El problema es que si lo predominante de nuestro paisaje natural son los pinos, hasta este paisaje especial hoy se ve amenazado por el ya famoso “gorgojo barrenador”, que ha destruido centenares de hectáreas por todos los rumbos del país. El pino hondureño ha sido tan noble que ha resistido las sequías, los incendios y las depredaciones constantes de los malos hondureños y extranjeros. Pero pareciera que ante las amenazas concretas del citado “gorgojo”, las hojas del pino se secan ante los ojos de los viajeros y los espectadores. Algo extraño pasa en Honduras que es atacada en forma reiterada por diversos fenómenos, como si se tratara, según ha expresado más de algún analista, de las “siete plagas de Egipto”. Hasta el rarísimo “zica” pareciera amenazar el futuro de las viejas y nuevas generaciones, como una variable desprendida del conocido “dengue”, y de su correspondiente “chicungunya”. Aquí conviene señalar, como entre paréntesis, que se debe fortalecer la carrera de medicina, pero haciendo mucho énfasis en la parte preventiva, que casi siempre nos agarra desprevenidos.

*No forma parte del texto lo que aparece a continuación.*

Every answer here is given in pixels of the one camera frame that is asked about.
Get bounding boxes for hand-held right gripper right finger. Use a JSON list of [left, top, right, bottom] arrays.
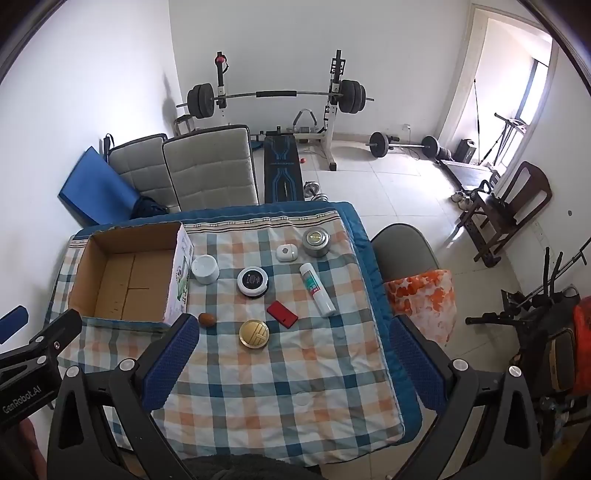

Si el “gorgojo barrenador” continúa depredando nuestros pinares hasta lograr exterminarlos, entonces ya no quedará ningún paisaje en Honduras, excepto los carbonales, los zarzales y el paisaje semi-desértico que se ha vaticinado desde hace alrededor de veinticinco años. Tal vez hay algo colectivo que todos los hondureños pudiéramos hacer en contra de la destrucción de nuestra geografía humana, tal como se intenta en algunos barrios y colonias exterminar al zancudo que produce la fatalidad del “zica”. El trabajo colectivo en masa, cuando es bien orientado y bienintencionado, ha logrado cristalizar maravillas esplendentes en diversas naciones y momentos de la historia. Hay constataciones arqueológicas de lo aquí afirmado, aunque después algunos receptores de supuestos fantasmas queden diciendo que tal o cual cosa “es obra de los extraterrestres”, porque con sus visiones de impotencia reniegan de las capacidades humanas, que los mismos hondureños hemos evidenciado en fugaces momentos de crisis nacionales. Hay que salvaguardar, a como dé lugar, los imponentes pinares hondureños.